You have to feel for the Polish outsider. Marek is a bluff Mark Wootoon, radiating simple kindly warmth as a man who came over on a Megabus with a few pounds, did “shit jobs” in abattoir and up scaffolding, and built his own business. He has little time for modern complainers. “You have to decide if you are a victim or superior, can’t be both”. At the top table of this increasingly tense wedding (the sweaty heat is brilliantly evoked) he vainly offers both vodka and a job to John , tries to tolerate Hazel’s racist sniping and gently points out that the waitress is Lithuanian ,which is not the same as Polish. His Catholic mother has not come over to approve this culturally alien marriage. Good old Tony points out that he worked with plenty of Poles in the pits, after the war. 14-year-old Leanne (who will cause explosive trouble later) has gone vegetarian for the polar bears and evokes a teenage sense of cosmic global doom. This is assisted by Paule Constable’s lighting and Samal Blak’s simple set: the great green arena is both dancefloor and planet, the glittering witch-ball above sometimes the threat of Oppenheimer’s thousand suns…
For alongside the realism of a struggling working-class community and its incomers (Steel, remember, wrote the marvellous WONDERLAND about the miners’ strike) there is an understated but powerful sense of a wider, cosmic questioning, a deep human need for meaning: like Jerusalem it is both about England and mysterious immensity. There is humour and thwarted love and social observation but also wider yearning. Little Sarah wants to be an astronaut and believes she will; dull unhappy John loved drawing, wished art had been his life; Tony collects stones, fossils, tells their 480-million year story to his little granddaughter. You can go for a merry evening of family intrigue and a wedding brawl but come away looking up at the stars, reminded that we are passing ants in a marvellous universe, for all our heroisms and idiocies.
That somehing of this quality should be in the little Dorfman might be surprising, except that it so perfectly suits its flexible studio quality: the wedding dinner is at a round table on a slow revolve, every nuance catchable.
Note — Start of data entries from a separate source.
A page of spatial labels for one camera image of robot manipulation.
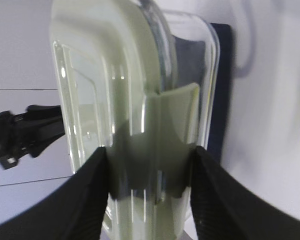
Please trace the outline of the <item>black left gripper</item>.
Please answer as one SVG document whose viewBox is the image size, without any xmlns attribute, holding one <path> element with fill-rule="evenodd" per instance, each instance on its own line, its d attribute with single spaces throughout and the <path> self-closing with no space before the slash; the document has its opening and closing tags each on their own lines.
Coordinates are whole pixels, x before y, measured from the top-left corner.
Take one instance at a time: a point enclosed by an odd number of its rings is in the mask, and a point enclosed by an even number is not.
<svg viewBox="0 0 300 240">
<path fill-rule="evenodd" d="M 25 155 L 38 157 L 48 146 L 65 135 L 64 124 L 54 122 L 39 127 L 39 120 L 61 117 L 60 105 L 29 105 L 24 113 L 0 112 L 0 165 L 7 170 Z"/>
</svg>

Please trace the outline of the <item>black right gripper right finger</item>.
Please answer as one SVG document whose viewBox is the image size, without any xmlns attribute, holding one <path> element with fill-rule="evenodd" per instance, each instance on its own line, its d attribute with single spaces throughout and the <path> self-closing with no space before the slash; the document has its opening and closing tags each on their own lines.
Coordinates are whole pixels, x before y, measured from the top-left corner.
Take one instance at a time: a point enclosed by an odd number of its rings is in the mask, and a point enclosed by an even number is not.
<svg viewBox="0 0 300 240">
<path fill-rule="evenodd" d="M 190 206 L 200 240 L 300 240 L 300 220 L 259 198 L 201 146 L 192 152 Z"/>
</svg>

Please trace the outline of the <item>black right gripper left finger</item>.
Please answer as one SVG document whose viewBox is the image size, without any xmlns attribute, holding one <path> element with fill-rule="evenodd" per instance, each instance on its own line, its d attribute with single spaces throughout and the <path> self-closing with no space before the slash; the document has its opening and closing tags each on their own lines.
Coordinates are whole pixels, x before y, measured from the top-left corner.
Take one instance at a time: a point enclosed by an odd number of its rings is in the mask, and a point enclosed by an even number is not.
<svg viewBox="0 0 300 240">
<path fill-rule="evenodd" d="M 57 190 L 0 224 L 0 240 L 98 240 L 108 201 L 106 148 Z"/>
</svg>
Director Bijan Sheibani keeps the pace up with a series of verbal of coups de theatre, Steel providing cattleprod shocks to any sitcom complacency. Not least Uncle Paul’s sudden recitation of the names of all the closed pits, Marek’s volcanic performance of a wedding song, a Tarzan tour de force by Alan Williams, and Auntie Carol’s post- vomit reminiscences “last time I got drunk on voldka I wiped me bottom wi’ candyfloss..pink, see..”
It is also one of those plays where you spend the interval breathing a silent prayer that the second half doesnt fade to melodrama or a predictable political message. But it never does. I rate the experience alongside the first time I saw JERUSALEM.